CHAPTER V.

TEMPTATION.

Unmanned, shaken to the very innermost part of his nature, and faint both from the stench of the cavern and lack of food and water, the wretched George Parsons waited the return of the Medicine until hope gave way entirely to despair.

Then a light broke in upon him; he saw the old trickster enter, take the poisonous serpents in his hands as if they had been sticks, toss them back into their dens and close the opening, drive bear and wildcat out of sight and advance toward him with a most sardonic smile.

"The pale-face has been well guarded," he said, as if his keepers had been of the most pleasant kind.

"As I never wish to be again. God only knows what I have suffered. I expected the snakes would crawl upon me and sting me to death—expected that every moment would be my last."

"And so it would have been had I not charmed them. But come."

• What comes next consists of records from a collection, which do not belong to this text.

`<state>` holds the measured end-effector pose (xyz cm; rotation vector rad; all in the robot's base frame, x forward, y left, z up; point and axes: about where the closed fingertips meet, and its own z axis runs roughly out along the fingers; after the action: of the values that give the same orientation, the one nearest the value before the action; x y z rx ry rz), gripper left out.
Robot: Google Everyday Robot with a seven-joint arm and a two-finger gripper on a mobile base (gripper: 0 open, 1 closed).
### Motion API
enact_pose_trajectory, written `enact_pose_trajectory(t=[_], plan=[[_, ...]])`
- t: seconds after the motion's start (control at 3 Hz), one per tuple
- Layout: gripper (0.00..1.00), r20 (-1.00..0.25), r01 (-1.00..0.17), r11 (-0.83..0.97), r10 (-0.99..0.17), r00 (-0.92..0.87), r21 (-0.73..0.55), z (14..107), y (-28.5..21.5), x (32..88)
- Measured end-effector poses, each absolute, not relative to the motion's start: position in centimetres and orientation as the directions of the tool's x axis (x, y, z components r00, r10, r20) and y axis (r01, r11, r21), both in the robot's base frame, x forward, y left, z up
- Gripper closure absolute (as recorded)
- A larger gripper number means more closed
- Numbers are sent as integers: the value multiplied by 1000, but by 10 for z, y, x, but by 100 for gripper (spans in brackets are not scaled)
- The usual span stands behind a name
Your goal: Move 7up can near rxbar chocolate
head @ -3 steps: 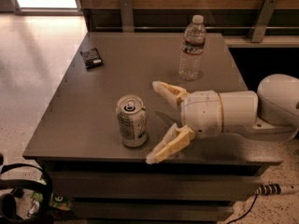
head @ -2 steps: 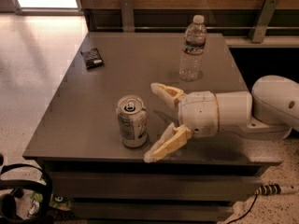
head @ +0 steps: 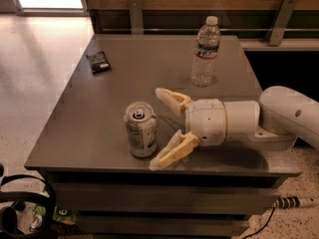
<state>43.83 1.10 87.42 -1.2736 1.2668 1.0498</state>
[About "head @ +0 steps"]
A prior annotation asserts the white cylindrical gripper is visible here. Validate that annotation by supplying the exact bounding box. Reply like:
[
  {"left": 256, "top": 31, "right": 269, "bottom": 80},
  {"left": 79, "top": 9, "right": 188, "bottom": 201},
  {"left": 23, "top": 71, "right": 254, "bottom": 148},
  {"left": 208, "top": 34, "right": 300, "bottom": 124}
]
[{"left": 149, "top": 88, "right": 260, "bottom": 171}]

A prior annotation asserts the white green 7up can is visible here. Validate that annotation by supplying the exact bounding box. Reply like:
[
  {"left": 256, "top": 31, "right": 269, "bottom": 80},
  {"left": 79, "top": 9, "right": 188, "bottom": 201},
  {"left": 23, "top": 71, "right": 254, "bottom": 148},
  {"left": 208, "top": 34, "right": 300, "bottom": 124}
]
[{"left": 124, "top": 102, "right": 158, "bottom": 158}]

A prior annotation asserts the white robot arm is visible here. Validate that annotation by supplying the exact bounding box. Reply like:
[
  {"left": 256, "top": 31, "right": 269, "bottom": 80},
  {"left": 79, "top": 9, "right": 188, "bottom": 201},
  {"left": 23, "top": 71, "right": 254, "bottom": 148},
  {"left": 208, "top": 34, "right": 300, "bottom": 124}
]
[{"left": 150, "top": 86, "right": 319, "bottom": 171}]

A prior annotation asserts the black rxbar chocolate packet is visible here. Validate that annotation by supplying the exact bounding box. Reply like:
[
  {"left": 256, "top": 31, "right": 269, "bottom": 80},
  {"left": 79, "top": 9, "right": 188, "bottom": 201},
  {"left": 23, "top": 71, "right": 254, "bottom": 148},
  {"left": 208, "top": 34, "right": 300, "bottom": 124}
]
[{"left": 87, "top": 51, "right": 111, "bottom": 74}]

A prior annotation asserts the clear plastic water bottle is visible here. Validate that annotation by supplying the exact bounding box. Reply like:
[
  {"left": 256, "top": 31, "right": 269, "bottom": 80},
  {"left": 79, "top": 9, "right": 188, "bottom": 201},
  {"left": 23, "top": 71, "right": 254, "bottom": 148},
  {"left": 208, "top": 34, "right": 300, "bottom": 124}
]
[{"left": 191, "top": 16, "right": 221, "bottom": 87}]

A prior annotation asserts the grey drawer cabinet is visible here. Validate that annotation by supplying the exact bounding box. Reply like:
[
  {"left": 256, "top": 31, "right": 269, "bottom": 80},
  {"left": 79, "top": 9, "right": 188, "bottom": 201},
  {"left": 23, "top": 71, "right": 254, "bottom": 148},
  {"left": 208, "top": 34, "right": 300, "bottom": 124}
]
[{"left": 26, "top": 35, "right": 299, "bottom": 239}]

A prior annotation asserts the green snack bag on floor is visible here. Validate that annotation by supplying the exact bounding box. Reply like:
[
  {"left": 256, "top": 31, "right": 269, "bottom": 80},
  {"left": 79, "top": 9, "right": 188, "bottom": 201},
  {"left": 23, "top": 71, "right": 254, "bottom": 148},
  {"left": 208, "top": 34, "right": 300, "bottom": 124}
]
[{"left": 29, "top": 205, "right": 75, "bottom": 232}]

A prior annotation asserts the horizontal metal rail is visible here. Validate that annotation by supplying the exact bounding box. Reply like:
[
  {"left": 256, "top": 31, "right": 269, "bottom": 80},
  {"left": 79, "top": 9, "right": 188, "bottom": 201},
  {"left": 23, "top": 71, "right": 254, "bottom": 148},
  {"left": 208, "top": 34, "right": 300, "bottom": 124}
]
[{"left": 101, "top": 28, "right": 319, "bottom": 33}]

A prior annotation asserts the left grey metal bracket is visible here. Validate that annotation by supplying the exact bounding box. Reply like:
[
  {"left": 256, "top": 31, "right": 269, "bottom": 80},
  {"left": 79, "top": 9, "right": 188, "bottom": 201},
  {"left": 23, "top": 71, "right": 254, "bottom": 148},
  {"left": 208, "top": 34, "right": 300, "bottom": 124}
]
[{"left": 128, "top": 0, "right": 144, "bottom": 35}]

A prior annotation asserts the grey metal bracket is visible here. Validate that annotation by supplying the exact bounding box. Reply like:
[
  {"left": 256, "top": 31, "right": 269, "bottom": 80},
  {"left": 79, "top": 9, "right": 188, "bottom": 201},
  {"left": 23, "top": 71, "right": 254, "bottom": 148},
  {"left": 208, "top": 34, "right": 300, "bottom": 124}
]
[
  {"left": 265, "top": 0, "right": 298, "bottom": 47},
  {"left": 128, "top": 0, "right": 144, "bottom": 35}
]

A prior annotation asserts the right grey metal bracket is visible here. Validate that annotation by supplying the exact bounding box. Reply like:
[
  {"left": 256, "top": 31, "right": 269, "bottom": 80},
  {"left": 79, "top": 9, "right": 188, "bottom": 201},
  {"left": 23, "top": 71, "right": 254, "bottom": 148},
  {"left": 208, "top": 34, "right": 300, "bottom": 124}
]
[{"left": 265, "top": 0, "right": 298, "bottom": 47}]

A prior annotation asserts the black white striped cable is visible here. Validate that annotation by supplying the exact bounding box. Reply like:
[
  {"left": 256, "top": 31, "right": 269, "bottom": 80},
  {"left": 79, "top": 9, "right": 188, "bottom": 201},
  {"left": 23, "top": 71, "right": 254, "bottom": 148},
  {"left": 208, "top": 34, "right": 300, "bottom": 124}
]
[{"left": 239, "top": 196, "right": 319, "bottom": 239}]

Never did a man get more quickly out of a hateful place. So great was his anxiety to be beyond the horrors he had endured that it forced a smile from even the grim lips of the Medicine, as he led him to a wigwam, where he was treated as a welcome guest might have been.

Relieved from terror, and with his bodily wants supplied, the first thought of the renegade was for the girl, her lover and the scout. The latter he was told had fled like a coward, but swift-footed warriors had started upon the trail and it was more than probable that his scalp was even then hanging at their belts. The lover was in confinement and would die by torture, and the girl he could see at any time.